As has been called to my attention, the phrase “standing on one foot” may be found, for example, in the Satires of Horace, which include a criticism of Lucilius, whose copiousness Horace resolved to avoid: “In hora saepe ducentos ut magnum versus dictabat stans pede in uno” (“Often in an hour, as though a great exploit, he would dictate two hundred lines while standing on one foot”). Cf. Horace, Satires, Epistles, and Ars Poetica, edited and translated into English by H. Rushton Fairclough (Cambridge, MA, 1942), Book I, Satire 4:9-10, pp. 48-49, dated ca. 35 BCE. Fairclough notes that “standing on one foot” is proverbial for “doing without effort.” The parallel of the phrase is striking, and yet it need not surprise us that people of different cultural backgrounds find similar expressions, common themes, or other parallels. The question is whether in a given instance a historical influence of one on the other can be documented, or in the absence of historical evidence, whether an understanding of the one clarifies and helps us to understand the other better.
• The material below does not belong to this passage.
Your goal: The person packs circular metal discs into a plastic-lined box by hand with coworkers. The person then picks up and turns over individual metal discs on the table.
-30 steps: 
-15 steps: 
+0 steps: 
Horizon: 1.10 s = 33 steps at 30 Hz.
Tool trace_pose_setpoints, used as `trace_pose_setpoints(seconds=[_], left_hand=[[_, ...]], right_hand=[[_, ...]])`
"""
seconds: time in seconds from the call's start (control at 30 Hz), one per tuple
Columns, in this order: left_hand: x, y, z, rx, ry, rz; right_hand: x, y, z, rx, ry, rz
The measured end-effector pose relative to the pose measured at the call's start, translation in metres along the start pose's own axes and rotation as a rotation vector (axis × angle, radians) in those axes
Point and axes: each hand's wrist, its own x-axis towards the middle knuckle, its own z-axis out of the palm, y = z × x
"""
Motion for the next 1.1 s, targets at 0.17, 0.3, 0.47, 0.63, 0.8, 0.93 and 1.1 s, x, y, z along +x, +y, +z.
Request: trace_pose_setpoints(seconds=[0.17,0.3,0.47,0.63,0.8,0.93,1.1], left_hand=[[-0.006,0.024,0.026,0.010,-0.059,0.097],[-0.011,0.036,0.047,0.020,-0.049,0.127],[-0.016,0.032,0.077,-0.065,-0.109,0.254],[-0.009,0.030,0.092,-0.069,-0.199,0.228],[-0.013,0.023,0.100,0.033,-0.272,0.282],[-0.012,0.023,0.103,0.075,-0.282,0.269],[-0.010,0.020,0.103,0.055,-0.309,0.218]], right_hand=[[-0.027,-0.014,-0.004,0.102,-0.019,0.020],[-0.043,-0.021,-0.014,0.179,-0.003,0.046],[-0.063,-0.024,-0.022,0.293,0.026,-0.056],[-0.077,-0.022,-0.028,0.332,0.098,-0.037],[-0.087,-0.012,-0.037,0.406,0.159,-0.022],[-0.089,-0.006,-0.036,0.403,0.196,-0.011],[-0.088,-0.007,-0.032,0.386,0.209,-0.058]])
The issue is thus not merely to find parallels in Latin or other non-Jewish literature to the phrase “standing on one foot.” In the case of Hillel’s statement in Avot 2.4, the Greek σχολή and σχολαστικός may give us an insight into a possible word-play in the Hebrew, and all the more so regarding the ambiguous passages about the ten batlanim: are the batlanim idlers who in any event have nothing better to do (as implied by the ordinary usage of the term), or do the passages refer with approbation to ten men who out of their concern for the community’s welfare avoid other remunerative occupations? Similarly, in the case of regel-regula, the Latin opens up a range of literary and perhaps even historical perspectives, which the literal Hebrew understanding of regel would never suggest.

Raphael Jospe, “Hillel’s Rule,” The Jewish Quarterly Review, New Series, Vol. 81, No. 1/2 (July-October, 1990), 50, n8.

The Misleadingness of Descriptors such as “Rabbinic Theology” and “Rabbinic Mind”

While generalizations about “rabbinic theology” and the “rabbinic mind” can be useful as gross characterizations and for heuristic purposes, they can also be misleading precisely because they are unrefined.  It is far too common to speak of the “sea of Talmud” (and, by extension, Midrash) and, since the same exegetical and aggadic traditions appear in many documents, to glean illustrations and prooftexts from a variety of documents across the board without regard to their chronology or peculiar literary characteristics and integrity.  The anthological character of this literature as a whole may easily cause us to overlook evidences of redactional-editorial activity in shaping, recasting, or restyling materials to fit their literary context in a particular document.  But once we recognize such activity and take into account the distinct literary characteristics of individual documents, we simply cannot treat this complex literature as a single fabric.

Richard S. Sarason, “Toward a New Agendum for the Study of Rabbinic Midrashic Literature” in Studies in Aggadah, Targum and Jewish Literature in Memory of Joseph Heinemann, eds. Jakob J. Petuchowski and Ezra Fleischer (Jerusalem & Cincinnati: The Magnes Press, The Hebrew University and Hebrew Union College Press, 1981), 58.